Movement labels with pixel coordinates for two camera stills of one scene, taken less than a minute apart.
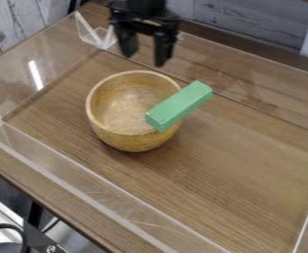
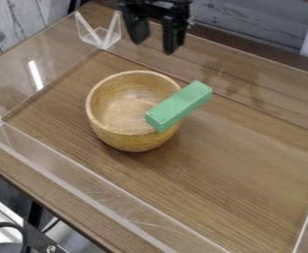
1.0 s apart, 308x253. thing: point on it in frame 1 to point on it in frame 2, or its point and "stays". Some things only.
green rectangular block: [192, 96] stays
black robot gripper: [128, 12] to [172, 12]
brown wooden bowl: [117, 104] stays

---

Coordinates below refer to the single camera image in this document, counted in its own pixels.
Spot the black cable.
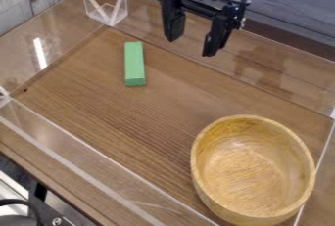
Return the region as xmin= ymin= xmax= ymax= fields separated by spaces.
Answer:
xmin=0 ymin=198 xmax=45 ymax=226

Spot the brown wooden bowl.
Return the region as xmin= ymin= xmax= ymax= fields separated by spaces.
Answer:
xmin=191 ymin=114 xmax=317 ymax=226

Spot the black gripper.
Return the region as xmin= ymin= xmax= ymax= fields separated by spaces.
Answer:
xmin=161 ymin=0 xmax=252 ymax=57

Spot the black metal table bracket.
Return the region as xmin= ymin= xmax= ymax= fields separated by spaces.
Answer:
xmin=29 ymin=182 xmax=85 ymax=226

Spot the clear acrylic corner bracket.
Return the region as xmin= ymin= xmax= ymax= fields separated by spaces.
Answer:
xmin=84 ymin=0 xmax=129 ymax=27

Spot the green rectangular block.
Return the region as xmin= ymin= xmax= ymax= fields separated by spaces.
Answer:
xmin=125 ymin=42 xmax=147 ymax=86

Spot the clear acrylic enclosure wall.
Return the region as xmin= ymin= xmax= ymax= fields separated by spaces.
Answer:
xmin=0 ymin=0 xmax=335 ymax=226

- **EXERCISE DETAILS**: Go through the listing above and write out exactly the lines starting with the one holding "black robot gripper: [128, 12] to [172, 12]" and running through the one holding "brown wooden bowl: [117, 104] stays", ends included, and no others.

- **TASK OUTPUT**:
black robot gripper: [128, 12] to [172, 12]
brown wooden bowl: [117, 104] stays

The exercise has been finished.